Изменить размер шрифта - +

Названия акционерного общества с годами менялись, потому что оно часто меняло свои функции. Но правление общества сохраняло свой старый девиз – в память прежних лет. А девиз звучал так:

 

ПРОЩАЙ, ЧЕРНЫЙ ПОНЕДЕЛЬНИК!

 

Слушайте.

Гарри Лесабр сказал Франсине:

– Когда побываешь с человеком в бою, замечаешь в своем товарище самую что ни на есть чуточную перемену, а Двейн здорово изменился. Вы спросите Вернона Гарра.

Вернон Гарр был механик, белый, – единственный, кроме Гарри, из служащих Двейна, кто работал у него до переезда парка и конторы к автостраде. В это время у Вернона были свои неприятности: его жена, Мэри, заболела шизофренией, так что Вернону было не до того, изменился Двейн или нет. Жена Вернона вообразила, что ее муж пытается превратить ее мозг в плутоний.

 

Гарри Лесабр имел право разговаривать про бои. Он сам побывал в бою, на войне. Двейн в боях не бывал. Однако во время второй мировой войны он был вольнонаемным в военно‑воздушных силах американской армии. Один раз ему даже велели написать лозунг на пятитонной бомбе, которую собирались сбросить на город Гамбург, в Германии. Вот что он написал:

 

 

– Гарри, – сказала Франсина, – у каждого бывают свои черные дни. А у Двейна, по сравнению с другими, их куда меньше. Так что если у него портится настроение, как сегодня, люди и удивляются и обижаются на него. И напрасно. Он такой же человек, как и мы все.

– Но почему же он придирается именно ко мне? – допытывался Гарри. И он был прав. В этот день Двейн выбрал именно его и, непонятно почему, непрестанно обижал его и оскорблял.

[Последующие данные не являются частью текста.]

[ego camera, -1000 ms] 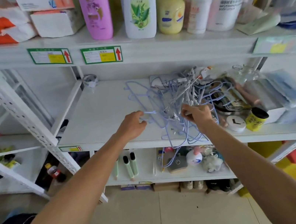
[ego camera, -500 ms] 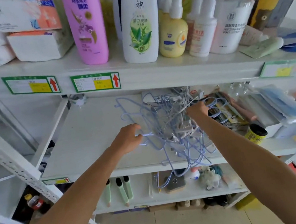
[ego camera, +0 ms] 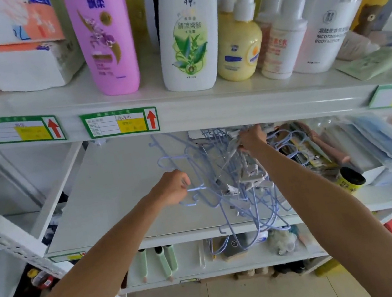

Конечно, потом Двейн нападал на всяких людей, а один раз пристал к троим совершенно чужим, приезжим из города Ири, штат Пенсильвания, а они даже никогда в Мидлэнд‑Сити не бывали. Но теперь он выбрал Гарри своей единственной жертвой.

 

– Почему меня? – спрашивал Гарри.

Этот вопрос часто слышали в Мидлэнд‑Сити. Люди задавали его, когда их грузили в карету «Скорой помощи» после всяких несчастных случаев, или когда их задерживали за хулиганство, или грабили, или били по морде и так далее. «Почему меня?» – спрашивали они.

– Должно быть, потому, что он видит в вас настоящего мужчину, настоящего друга и понимает, что вы стерпите его выходки, когда у него плохое настроение.

– А вам было бы приятно, если б он насмехался над вашим костюмом? – спросил Гарри. Вот, оказывается, чем Двейн обидел Гарри: насмехался над его костюмом.

– А я бы помнила, что во всем городе у него служить лучше всего, – сказала Франсина. И это была правда. Двейн платил своим служащим больше всех, они получали долю прибыли и еще премиальные в конце года, к рождеству. Он первый завел для своего персонала страховые полисы «Синий крест – Синий щит» – на случай заболевания. Он установил пенсионную шкалу – лучшую во всем городе, кроме об‑ва «Бэрритрон». Двери его кабинета всегда были открыты для любого служащего, если у того были неприятности и надо было посоветоваться – все равно, касались ли эти неприятности служебных дел, продажи автомобилей или же нет.

Например, в тот день, когда он обидел Гарри своими насмешками над его одеждой, Двейн просидел часа два с Верноном Гарром, обсуждая, какие галлюцинации у жены Вернона.

– Ей мерещится то, чего нет, – сказал Вернон.

– Отдохнуть бы ей, Верн, – сказал Двейн.

– Может, и я схожу с ума, – сказал Вернон. – Приду домой и битых два часа разговариваю со своим псом, мать его.